Goal of the exercise -> Using the material below, print the line that contains "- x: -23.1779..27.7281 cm", the line that contains "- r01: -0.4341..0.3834", and every line in between, exactly and nothing else.

----- Collected data -----

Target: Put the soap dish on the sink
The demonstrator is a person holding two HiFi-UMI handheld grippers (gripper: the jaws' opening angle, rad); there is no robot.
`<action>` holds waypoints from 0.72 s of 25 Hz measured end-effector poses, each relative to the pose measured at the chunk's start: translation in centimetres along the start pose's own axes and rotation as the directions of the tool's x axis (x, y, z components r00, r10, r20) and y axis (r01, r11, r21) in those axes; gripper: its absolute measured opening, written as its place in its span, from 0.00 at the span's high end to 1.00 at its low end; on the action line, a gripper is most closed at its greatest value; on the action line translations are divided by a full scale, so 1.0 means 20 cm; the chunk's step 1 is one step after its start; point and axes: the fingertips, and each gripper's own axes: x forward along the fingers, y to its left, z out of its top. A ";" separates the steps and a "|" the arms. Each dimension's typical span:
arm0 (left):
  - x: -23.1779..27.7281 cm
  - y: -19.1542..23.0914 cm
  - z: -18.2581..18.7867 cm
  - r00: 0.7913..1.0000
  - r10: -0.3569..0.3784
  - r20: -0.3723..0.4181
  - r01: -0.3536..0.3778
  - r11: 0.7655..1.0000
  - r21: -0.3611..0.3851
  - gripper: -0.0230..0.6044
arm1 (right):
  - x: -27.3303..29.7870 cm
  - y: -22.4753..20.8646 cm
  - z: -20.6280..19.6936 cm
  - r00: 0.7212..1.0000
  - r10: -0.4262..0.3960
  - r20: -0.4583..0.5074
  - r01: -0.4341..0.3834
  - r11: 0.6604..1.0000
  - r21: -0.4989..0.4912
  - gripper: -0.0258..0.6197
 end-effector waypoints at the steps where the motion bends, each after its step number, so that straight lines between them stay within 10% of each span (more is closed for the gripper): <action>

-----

Task result ->
  - x: -23.1779..27.7281 cm
  - y: -19.1542..23.0914 cm
  - z: -18.2581..18.7867 cm
  - r00: 0.7913..1.0000
  - r10: -0.3569..0.3784
  - r20: -0.3723..0.4181
  - r01: -0.3536..0.3778
  - r11: 0.7655..1.0000
  - r21: -0.3611..0.3851
  - gripper: -0.0230..0.6044
arm1 (right):
  - x: -27.3303..29.7870 cm
  - y: -22.4753..20.8646 cm
  - z: -20.6280..19.6936 cm
  - r00: 0.7212..1.0000
  - r10: -0.4262..0.3960
  - r20: -0.4583..0.5074
  - r01: -0.4341..0.3834

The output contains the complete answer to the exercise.